B.C. Transport Minister Claire Trevena said the data often includes the names of travel agencies that booked flights, a frequent flyer number, or the person who booked the ticket but not necessarily the name and contact information of the person who actually flew on the plane.
She urged the government to “ensure the data gathered is usable and traces back to the individual traveller directly,” rather than simply listing flights with a positive COVID-19 case.
“We have come so far together as a country with much success to curb the spread of COVID-19,” reads the letter. A copy was provided to The Canadian Press.
“As we restart our economy, however, we want to ensure all passengers and communities remain safe and that nobody is put at risk due to any oversight.”
Garneau and Trevena spoke on Wednesday afternoon, his spokeswoman said. Livia Belcea said in an email that Garneau committed to create a way for airlines to share passenger data to trace “individuals who may have been exposed to COVID 19 while on a domestic flight.”
The Public Health Agency of Canada already requires airlines to provide information on travellers arriving on international flights, who are subject to strict quarantine rules, but it’s domestic flights where issues have arisen.
The divide in talks between Ottawa and the airlines appears to fall along whether phone numbers or email addresses are enough, or if residential addresses, for instance, should also be part of any handover.
Mike McNaney, president of the National Airlines Council of Canada, said in a statement that flight information is provided when requested, “per established procedures for communicable diseases” and usually in less than 24 hours.
“Our members are fully committed to protecting public safety,” the statement said.
Public health officials tried to trace contacts for every person early on in the pandemic, but those efforts slowed as people were ordered to stay home or quarantine, and as travel dropped.
Dr. Theresa Tam, Canada’s chief public health officer, said Tuesday there could be improvements to the data that airlines provide, noting flight manifests lack all sorts of details that make it difficult to reach people in certain seats.
Tam also said there hasn’t been a confirmed case of in-flight transmission.
“Very few of our cases actually come from travellers at the moment,” she said. “But now that our case numbers have gone down, there’s been more interest in why don’t we follow some of these planes and see if there’s been any contact at all that’s been exposed or transmitted.”

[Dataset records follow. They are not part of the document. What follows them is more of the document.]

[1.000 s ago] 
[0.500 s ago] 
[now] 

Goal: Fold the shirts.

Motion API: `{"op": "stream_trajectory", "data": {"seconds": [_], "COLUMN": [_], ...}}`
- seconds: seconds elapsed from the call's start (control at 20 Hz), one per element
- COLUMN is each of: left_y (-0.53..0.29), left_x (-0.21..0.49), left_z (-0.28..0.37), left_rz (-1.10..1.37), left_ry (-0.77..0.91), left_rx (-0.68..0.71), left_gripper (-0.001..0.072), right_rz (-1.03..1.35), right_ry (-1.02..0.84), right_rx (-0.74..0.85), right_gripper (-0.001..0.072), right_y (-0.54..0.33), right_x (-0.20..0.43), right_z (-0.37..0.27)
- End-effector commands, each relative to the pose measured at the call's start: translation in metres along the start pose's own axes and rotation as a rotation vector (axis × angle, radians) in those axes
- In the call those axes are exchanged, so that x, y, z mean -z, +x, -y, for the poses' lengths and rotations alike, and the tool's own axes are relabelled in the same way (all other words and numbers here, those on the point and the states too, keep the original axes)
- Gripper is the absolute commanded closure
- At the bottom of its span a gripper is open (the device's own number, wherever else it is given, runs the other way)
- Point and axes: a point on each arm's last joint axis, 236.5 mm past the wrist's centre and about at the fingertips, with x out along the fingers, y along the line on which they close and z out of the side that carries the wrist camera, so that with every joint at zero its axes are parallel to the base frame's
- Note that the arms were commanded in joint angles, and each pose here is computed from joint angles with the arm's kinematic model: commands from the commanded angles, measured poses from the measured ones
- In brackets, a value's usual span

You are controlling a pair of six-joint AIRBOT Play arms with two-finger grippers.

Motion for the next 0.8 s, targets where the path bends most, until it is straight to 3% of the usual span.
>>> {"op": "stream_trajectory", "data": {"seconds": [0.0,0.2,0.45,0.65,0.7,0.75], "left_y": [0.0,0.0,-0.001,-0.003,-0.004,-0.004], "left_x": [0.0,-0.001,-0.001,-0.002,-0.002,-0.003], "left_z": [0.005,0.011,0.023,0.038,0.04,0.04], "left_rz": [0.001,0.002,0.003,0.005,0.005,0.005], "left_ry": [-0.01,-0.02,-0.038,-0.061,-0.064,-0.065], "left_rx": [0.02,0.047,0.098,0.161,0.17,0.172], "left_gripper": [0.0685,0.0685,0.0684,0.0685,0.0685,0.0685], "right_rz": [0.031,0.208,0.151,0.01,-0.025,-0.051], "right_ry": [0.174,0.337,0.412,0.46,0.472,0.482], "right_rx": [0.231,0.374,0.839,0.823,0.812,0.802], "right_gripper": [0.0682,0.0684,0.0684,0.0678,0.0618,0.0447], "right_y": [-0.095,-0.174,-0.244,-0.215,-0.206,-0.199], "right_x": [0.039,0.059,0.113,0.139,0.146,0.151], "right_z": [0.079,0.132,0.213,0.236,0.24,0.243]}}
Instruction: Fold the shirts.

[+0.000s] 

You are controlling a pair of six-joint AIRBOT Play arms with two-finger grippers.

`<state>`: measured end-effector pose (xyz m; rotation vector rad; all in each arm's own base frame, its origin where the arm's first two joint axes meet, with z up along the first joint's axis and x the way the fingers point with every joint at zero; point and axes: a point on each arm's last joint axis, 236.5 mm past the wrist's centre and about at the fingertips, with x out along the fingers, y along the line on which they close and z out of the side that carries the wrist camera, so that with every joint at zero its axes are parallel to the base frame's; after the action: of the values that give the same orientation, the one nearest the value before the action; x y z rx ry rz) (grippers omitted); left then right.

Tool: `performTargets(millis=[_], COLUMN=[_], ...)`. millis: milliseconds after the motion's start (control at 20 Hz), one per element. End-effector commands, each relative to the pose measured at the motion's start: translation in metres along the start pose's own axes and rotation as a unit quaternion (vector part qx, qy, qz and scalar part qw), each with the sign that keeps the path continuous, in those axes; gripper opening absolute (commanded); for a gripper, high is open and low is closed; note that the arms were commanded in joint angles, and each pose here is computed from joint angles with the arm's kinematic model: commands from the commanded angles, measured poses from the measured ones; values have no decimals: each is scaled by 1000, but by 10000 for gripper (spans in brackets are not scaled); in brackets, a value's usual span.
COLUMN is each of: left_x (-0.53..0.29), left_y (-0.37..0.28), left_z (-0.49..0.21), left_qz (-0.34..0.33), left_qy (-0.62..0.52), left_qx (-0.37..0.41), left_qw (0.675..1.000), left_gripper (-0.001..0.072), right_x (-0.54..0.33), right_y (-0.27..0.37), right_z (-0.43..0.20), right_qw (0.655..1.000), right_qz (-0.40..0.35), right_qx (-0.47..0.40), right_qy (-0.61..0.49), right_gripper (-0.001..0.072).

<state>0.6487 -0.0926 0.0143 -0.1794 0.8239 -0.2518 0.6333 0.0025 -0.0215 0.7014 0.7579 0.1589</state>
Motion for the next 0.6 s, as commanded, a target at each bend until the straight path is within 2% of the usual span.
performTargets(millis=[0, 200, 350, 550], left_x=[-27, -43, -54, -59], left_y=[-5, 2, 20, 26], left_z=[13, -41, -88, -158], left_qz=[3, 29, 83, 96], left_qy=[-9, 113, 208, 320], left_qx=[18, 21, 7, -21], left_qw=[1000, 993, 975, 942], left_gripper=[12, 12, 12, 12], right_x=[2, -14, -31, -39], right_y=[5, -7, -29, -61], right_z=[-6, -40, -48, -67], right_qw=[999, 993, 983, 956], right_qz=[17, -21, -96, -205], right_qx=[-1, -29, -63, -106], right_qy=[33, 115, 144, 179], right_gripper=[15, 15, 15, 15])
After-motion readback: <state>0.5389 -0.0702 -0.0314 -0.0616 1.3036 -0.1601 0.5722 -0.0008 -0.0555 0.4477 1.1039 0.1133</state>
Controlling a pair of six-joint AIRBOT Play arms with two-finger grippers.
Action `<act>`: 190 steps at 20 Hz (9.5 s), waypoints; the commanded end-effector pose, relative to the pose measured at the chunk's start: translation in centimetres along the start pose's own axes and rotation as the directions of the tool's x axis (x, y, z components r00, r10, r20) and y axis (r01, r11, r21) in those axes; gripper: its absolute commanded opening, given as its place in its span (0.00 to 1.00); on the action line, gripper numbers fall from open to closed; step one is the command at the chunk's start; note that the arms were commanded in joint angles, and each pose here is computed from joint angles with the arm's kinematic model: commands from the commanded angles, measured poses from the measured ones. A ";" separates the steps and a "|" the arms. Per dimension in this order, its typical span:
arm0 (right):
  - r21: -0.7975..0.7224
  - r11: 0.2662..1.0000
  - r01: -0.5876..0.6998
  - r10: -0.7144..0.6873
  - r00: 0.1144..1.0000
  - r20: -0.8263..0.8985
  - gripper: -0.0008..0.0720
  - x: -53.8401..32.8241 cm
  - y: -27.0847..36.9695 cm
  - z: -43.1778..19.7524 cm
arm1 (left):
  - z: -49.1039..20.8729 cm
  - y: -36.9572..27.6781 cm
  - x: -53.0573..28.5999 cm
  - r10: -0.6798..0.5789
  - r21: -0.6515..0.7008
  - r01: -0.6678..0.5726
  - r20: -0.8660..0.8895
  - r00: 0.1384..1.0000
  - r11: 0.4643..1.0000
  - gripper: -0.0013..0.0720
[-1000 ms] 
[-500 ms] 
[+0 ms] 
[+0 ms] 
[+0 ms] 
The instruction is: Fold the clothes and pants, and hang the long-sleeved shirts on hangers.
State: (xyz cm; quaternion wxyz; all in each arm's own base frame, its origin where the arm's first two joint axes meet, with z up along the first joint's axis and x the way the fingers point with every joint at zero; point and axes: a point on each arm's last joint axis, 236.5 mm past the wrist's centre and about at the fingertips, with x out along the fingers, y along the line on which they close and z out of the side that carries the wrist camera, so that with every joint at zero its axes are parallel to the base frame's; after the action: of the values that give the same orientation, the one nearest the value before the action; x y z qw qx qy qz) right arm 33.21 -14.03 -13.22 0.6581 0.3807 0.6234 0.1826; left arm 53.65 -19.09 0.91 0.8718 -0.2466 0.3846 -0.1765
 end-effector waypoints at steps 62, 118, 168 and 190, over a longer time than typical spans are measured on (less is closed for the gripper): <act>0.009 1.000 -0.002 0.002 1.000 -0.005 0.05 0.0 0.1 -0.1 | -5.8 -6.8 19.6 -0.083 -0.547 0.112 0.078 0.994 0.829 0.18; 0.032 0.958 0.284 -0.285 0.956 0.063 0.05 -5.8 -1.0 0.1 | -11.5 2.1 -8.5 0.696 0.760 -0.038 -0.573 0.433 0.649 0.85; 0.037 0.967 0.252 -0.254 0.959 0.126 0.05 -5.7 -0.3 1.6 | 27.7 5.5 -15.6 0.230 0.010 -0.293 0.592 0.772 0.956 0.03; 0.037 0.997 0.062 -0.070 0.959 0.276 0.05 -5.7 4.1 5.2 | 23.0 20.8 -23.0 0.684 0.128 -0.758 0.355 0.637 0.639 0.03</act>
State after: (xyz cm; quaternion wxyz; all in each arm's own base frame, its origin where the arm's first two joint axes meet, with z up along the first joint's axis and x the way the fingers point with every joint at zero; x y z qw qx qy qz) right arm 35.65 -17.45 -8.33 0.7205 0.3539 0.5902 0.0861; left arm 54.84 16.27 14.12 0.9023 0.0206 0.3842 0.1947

The federal health agency she leads referred further questions to Transport Canada, which had previously referred questions to the health agency.
Air operators have to record the names of everyone on board an aircraft, but there is no federal requirement that they submit passenger manifests to Transport Canada, said Belcea.
NDP transport critic Niki Ashton said the federal government needs to take a harder line on carriers to provide the necessary information for contact tracing.
“Airlines should be making sure that accurate information is being shared as soon as possible and it shouldn’t be up to them to pick and choose how they do it,” she said. “It should be the federal government mandating them.”